(Extracted records)
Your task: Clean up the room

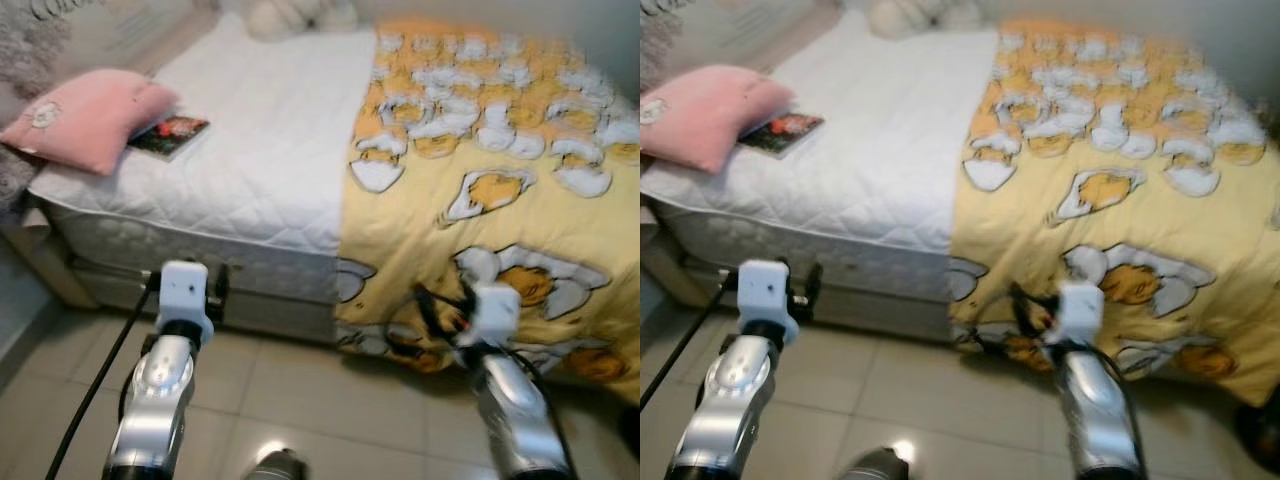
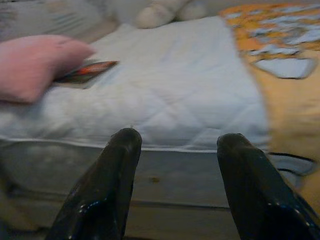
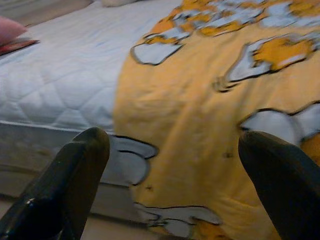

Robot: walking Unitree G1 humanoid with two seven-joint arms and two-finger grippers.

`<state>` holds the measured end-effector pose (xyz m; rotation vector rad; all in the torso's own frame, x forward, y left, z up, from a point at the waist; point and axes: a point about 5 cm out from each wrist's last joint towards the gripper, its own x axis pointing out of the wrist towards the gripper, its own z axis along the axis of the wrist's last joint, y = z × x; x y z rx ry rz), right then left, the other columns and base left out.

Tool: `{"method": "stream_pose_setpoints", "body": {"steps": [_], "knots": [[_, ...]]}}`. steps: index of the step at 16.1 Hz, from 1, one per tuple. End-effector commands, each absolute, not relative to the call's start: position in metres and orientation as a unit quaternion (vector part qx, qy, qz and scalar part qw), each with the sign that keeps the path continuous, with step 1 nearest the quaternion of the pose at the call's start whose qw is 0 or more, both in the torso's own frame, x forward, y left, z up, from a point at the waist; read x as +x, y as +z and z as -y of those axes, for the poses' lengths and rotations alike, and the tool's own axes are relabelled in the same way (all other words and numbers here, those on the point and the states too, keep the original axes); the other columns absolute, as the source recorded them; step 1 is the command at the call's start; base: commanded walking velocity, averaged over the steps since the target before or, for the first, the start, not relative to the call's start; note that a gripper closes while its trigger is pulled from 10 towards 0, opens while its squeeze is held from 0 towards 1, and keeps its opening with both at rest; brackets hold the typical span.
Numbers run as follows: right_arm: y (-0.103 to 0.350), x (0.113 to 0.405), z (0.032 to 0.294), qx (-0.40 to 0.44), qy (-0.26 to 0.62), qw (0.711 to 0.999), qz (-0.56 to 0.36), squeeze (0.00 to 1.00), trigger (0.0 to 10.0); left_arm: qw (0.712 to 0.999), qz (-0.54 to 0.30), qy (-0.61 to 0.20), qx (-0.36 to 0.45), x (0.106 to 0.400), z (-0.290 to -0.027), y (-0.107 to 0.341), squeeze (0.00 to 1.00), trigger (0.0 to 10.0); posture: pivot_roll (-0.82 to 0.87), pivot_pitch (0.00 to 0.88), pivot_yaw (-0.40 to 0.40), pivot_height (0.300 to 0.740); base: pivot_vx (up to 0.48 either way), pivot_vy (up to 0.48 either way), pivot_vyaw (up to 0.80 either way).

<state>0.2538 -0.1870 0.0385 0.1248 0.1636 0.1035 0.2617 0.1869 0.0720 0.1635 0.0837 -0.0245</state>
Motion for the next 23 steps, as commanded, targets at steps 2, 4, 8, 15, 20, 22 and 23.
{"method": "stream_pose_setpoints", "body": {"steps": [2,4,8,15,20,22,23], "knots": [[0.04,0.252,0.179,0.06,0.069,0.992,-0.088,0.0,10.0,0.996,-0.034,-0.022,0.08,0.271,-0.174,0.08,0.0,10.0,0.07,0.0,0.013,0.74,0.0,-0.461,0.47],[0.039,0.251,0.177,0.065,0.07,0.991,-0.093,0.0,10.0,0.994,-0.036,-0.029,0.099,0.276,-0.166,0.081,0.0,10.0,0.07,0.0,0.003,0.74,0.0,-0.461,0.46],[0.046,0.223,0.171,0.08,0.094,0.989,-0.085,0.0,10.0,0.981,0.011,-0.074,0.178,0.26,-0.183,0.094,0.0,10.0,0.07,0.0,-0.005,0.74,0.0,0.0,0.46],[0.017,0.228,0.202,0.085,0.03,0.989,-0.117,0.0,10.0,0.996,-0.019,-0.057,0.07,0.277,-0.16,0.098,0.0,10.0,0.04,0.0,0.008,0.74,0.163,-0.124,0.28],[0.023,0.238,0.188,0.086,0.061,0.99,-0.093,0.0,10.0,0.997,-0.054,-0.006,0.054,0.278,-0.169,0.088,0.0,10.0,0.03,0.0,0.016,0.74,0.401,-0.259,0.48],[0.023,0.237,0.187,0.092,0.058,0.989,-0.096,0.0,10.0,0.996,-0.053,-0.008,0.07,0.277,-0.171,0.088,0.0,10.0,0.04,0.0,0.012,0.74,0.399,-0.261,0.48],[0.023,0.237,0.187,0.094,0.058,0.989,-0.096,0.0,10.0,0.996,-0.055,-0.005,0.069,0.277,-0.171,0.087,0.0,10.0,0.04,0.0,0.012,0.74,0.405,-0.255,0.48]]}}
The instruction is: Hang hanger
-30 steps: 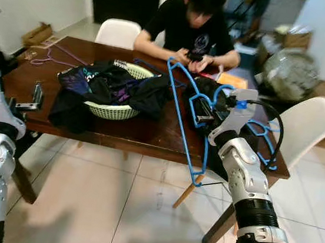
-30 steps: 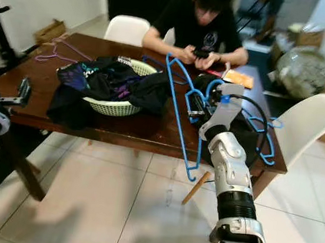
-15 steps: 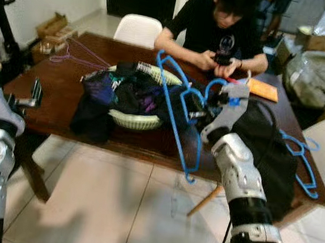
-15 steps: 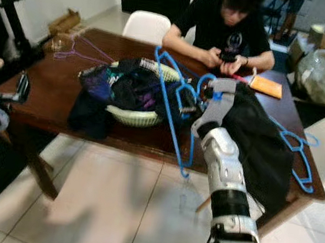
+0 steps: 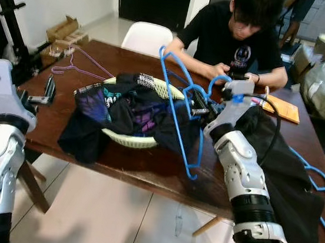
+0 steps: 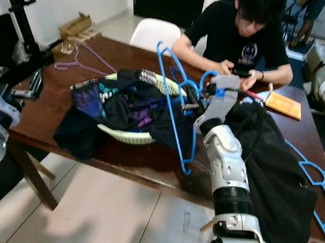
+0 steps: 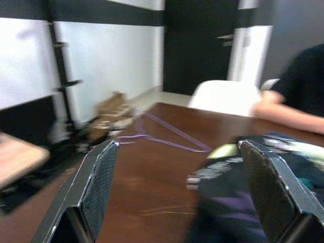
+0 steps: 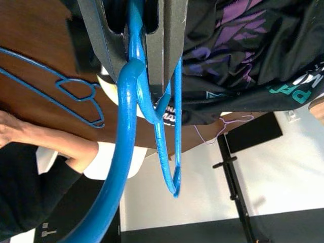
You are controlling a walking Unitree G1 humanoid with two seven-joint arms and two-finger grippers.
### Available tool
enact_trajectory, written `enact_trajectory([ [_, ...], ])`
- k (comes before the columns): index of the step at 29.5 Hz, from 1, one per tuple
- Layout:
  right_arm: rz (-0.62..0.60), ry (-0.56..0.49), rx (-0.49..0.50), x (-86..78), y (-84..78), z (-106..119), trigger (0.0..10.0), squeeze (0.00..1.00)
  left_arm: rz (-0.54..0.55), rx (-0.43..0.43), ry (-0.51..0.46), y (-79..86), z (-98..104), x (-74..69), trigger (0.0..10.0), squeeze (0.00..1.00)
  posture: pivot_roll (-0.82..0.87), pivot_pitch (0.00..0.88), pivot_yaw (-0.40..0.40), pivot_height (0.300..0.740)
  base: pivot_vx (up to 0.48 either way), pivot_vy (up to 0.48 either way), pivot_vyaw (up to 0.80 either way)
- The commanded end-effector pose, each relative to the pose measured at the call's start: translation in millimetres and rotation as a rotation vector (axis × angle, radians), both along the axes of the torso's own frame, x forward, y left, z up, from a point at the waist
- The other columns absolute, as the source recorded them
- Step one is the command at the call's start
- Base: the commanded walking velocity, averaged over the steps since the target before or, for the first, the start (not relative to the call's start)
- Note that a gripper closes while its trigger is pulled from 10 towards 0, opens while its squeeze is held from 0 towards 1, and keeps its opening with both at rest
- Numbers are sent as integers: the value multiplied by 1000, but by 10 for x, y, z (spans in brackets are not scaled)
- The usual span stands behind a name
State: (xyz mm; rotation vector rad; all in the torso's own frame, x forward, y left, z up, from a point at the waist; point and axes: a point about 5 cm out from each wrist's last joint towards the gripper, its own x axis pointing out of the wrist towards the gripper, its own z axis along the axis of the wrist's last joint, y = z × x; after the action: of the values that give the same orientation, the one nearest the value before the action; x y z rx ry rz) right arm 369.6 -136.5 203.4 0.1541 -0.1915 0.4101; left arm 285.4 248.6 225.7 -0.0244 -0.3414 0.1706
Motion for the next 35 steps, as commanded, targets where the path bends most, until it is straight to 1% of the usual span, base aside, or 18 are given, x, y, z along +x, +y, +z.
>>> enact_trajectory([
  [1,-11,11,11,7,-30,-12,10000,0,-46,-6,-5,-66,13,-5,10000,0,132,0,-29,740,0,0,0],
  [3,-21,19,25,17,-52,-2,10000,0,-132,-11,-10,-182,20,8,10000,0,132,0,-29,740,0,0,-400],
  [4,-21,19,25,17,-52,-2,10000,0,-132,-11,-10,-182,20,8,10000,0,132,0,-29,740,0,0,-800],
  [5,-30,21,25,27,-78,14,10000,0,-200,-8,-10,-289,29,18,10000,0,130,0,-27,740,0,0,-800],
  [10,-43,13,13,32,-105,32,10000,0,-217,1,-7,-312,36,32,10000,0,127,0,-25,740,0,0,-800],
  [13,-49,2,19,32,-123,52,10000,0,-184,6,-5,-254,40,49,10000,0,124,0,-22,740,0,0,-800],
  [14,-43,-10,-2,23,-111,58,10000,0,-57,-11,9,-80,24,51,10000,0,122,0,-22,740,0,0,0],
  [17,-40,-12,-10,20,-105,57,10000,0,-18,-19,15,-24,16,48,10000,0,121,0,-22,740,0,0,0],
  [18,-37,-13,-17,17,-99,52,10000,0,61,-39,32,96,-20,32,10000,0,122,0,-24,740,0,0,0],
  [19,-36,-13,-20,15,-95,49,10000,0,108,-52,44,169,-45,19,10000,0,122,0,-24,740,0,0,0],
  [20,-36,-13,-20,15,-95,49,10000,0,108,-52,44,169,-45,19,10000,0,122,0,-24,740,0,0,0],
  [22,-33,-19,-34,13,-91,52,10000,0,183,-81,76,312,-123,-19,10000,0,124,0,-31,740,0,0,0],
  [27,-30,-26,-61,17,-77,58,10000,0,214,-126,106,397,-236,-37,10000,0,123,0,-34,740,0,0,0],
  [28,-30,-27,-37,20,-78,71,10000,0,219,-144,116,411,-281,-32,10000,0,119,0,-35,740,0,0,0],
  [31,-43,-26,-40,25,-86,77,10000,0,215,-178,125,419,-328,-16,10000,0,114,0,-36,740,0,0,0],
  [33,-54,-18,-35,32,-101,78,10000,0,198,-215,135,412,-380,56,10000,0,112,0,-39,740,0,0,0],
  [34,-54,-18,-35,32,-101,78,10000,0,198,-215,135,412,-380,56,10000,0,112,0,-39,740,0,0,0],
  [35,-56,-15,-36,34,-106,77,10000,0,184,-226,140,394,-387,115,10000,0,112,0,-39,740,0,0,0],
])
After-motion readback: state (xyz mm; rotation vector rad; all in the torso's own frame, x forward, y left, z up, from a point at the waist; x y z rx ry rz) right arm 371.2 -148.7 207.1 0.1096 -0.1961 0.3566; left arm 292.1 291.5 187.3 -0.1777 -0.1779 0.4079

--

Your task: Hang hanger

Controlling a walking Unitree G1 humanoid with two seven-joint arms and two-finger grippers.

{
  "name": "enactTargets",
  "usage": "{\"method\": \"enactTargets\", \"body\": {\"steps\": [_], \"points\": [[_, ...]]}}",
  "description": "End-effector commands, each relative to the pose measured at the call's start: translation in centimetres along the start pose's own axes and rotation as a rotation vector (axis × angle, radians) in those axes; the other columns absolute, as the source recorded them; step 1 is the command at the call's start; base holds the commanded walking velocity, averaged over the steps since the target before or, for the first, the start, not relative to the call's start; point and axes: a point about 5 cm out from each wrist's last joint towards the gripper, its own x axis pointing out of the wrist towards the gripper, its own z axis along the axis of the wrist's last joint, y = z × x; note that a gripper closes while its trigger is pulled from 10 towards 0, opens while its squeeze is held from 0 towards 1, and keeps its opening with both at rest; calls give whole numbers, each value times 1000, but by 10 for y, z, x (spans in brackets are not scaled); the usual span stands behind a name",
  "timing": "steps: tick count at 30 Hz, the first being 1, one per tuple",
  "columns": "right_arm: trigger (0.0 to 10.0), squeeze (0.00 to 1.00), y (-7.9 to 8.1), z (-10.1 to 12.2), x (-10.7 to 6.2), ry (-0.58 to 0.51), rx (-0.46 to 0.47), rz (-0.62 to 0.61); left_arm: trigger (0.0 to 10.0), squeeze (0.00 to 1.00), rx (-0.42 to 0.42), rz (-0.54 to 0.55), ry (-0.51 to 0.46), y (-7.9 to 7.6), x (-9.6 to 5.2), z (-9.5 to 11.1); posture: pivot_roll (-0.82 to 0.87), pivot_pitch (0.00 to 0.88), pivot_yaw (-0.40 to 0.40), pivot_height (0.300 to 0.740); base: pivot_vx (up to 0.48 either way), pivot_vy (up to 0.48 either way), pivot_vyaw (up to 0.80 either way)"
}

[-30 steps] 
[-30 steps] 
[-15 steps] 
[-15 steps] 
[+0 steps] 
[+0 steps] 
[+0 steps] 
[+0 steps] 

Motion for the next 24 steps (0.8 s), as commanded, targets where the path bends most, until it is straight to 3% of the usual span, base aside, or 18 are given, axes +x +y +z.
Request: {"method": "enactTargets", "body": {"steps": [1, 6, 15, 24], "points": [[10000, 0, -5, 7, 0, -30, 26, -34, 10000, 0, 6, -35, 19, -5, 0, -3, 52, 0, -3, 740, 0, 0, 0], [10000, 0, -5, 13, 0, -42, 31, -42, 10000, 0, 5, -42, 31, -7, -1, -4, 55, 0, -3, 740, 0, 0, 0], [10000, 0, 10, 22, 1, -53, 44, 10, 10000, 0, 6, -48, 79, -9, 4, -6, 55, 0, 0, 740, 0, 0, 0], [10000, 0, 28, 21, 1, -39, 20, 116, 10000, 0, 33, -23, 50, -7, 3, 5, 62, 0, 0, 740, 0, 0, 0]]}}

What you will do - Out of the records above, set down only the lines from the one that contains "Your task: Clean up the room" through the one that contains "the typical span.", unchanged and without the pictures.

Output -
Your task: Clean up the room


Robot: walking Unitree G1 humanoid with two seven-joint arms and two-finger grippers.

`<state>` holds the measured end-effector pose (xyz m; rotation vector rad; all in the torso's own frame, x forward, y left, z up, from a point at the waist; point and axes: a point about 5 cm out from each wrist's last joint towards the gripper, its own x axis pointing out of the wrist towards the gripper, its own z axis along the axis of the wrist's last joint, y = z × x; x y z rx ry rz), right then left, the other columns and base left out.

Tool: `{"method": "stream_pose_setpoints", "body": {"steps": [_], "knots": [[_, ...]]}}`. steps: index of the step at 16.1 Hz, from 1, one per tuple. End-effector commands, each absolute, not relative to the call's start: position in metres and orientation as a unit quaternion (vector part qx, qy, qz and scalar part qw), each with the sign that keeps the path continuous, with step 1 nearest the quaternion of the pose at the call's start whose qw is 0 or more, both in the torso's own frame, x forward, y left, z up, from a point at the waist; read x as +x, y as +z and z as -y of those axes, for the poses' lengths and rotations alike, and the tool's own axes are relabelled in the same way (all other words and numbers here, those on the point and the states too, keep the original axes); the other columns absolute, as the source recorded them; step 1 is the command at the call's start; base: commanded walking velocity, averaged over the steps since the target before or, for the first, the start, not relative to the call's start; note that a gripper closes while its trigger is pulled from 10 towards 0, opens while its squeeze is held from 0 towards 1, and keeps its opening with both at rest; brackets hold the typical span.

Nothing more belongs to this answer.